Broad Institute

I worked at the Broad Institute of MIT and Harvard from May 2014 to December 2015. My projects varied from supporting new assay development in the Xavier lab to petabyte-scale sequencing in the Genomics Platform.

RNA SEQ AND PATHWAY ANALYSIS

TF-Seq

Ramnik Xavier’s lab aims to understand the functional basis of autoimmune disorders such as Crohn’s disease and Type 1 diabetes. Their approach utilizes RNA sequencing and other assays to study gene expression and pathway activity in immune cells.

I developed a pipeline for quantifying gene expression and gene set enrichment from 3’ RNA sequencing data produced by the Xavier lab. I also contributed to an analysis pipeline for the novel TF-Seq assay, which involves introducing viral vectors containing pathway-specific response elements (with identifying barcodes) into a cell population, such that pathway activation induces transcription of the corresponding viral insert. This work was recently published in Cell Systems.

OPEN SOURCE BIOINFORMATICS

Picard Pipeline

Picard and HTSJDK are open-source Java toolkits for manipulating high-throughput sequencing data formats (such as BAM and VCF). Picard also provides many useful tools for collecting metrics and doing quality control, such as marking PCR duplicates. Along with the Genome Analysis Toolkit (GATK), they form the computational backbone of the Broad Institute’s sequencing platform.

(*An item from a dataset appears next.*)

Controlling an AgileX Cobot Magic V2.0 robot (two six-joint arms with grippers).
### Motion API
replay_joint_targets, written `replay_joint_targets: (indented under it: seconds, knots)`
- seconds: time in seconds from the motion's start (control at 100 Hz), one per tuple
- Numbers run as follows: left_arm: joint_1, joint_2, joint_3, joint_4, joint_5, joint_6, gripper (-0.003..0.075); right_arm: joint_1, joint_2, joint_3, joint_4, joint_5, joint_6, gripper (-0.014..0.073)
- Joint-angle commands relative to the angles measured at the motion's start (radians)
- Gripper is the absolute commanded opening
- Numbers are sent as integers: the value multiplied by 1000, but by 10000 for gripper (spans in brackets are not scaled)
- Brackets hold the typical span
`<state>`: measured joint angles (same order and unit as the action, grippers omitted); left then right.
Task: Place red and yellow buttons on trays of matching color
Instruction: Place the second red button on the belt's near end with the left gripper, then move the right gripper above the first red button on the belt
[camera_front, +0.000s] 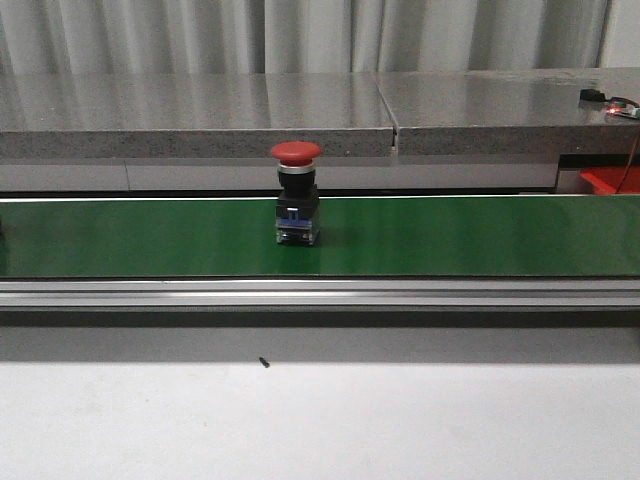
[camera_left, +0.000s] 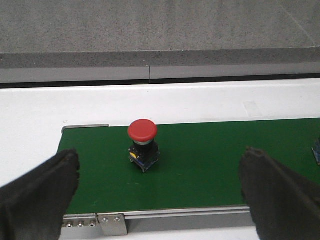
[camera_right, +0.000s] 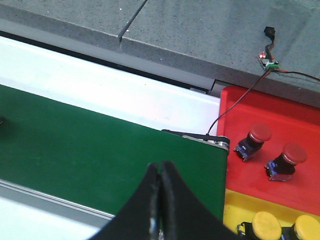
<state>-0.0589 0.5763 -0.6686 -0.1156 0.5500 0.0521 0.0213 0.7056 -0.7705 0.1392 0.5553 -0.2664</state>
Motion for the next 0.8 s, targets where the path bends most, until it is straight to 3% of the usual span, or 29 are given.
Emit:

I helped maintain the Picard and HTSJDK code bases, fixing bugs and adding new analysis capabilities. My biggest contribution was writing a tool to measure the incidence of sequencing errors masquerading as low allele fraction SNPs, by testing the significance of technical factors like read 1 / read 2 bias. Identifying these errors (which are often caused by oxidative damage during sample prep) is essential for avoiding false positives in somatic variant calling. I also integrated my tool into our production pipeline, allowing the lab to quickly notice these artifacts and correlate them with sample prep techniques.

I also gave a talk about Picard’s duplicate marking tool at the March 2015 BroadE workshop on GATK best practices.

GENOMES ON THE CLOUD

FireCloud

The Broad Genomics Platform produces over 20 terabytes of sequence data every day, and local storage / compute resources can’t keep up. I worked on a project to move the bulk of our genome analysis pipelines from local compute to cloud-based platforms such as Google Compute Engine. For example, I contributed to a pipeline for rapid processing and quality control of sequencing runs to check for serious errors (e.g. sample swaps, low read mapping rates) before sending data to the cloud for further analysis.

I also worked on FireCloud, a cloud-based platform that allows researchers to explore data from The Cancer Genome Atlas (TCGA) as well as upload their own datasets, define and run analysis workflows, and manage data access within user-defined workspaces. I mostly worked on the workspace / database backend, which is under active development on GitHub.